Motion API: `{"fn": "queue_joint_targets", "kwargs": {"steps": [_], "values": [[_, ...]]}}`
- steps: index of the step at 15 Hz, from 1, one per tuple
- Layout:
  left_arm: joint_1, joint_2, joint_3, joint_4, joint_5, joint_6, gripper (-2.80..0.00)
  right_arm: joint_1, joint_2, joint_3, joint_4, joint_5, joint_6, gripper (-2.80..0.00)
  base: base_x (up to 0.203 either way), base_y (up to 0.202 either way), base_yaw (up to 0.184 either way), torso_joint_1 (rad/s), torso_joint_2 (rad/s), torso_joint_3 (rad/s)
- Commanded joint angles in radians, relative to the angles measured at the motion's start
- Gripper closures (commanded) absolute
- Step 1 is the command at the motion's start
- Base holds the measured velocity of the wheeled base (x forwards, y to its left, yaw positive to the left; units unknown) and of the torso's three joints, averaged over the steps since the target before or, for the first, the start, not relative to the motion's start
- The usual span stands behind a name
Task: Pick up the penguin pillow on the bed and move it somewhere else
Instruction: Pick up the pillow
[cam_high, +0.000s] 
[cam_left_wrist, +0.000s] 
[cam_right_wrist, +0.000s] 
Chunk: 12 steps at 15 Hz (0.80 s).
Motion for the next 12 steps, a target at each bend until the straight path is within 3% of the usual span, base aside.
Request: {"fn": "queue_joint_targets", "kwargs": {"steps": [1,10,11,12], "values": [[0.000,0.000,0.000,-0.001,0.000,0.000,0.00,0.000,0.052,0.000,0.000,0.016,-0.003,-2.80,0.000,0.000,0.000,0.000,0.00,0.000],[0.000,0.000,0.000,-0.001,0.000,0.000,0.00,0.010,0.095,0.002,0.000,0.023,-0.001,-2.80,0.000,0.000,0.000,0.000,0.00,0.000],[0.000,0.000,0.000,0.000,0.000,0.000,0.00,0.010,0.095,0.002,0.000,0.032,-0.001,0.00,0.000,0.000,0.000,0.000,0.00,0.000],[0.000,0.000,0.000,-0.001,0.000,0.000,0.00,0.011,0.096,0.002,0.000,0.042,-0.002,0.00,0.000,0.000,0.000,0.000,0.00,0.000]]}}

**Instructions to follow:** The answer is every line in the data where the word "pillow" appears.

**Answer for the task:**
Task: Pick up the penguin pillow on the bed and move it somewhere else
Instruction: Pick up the pillow

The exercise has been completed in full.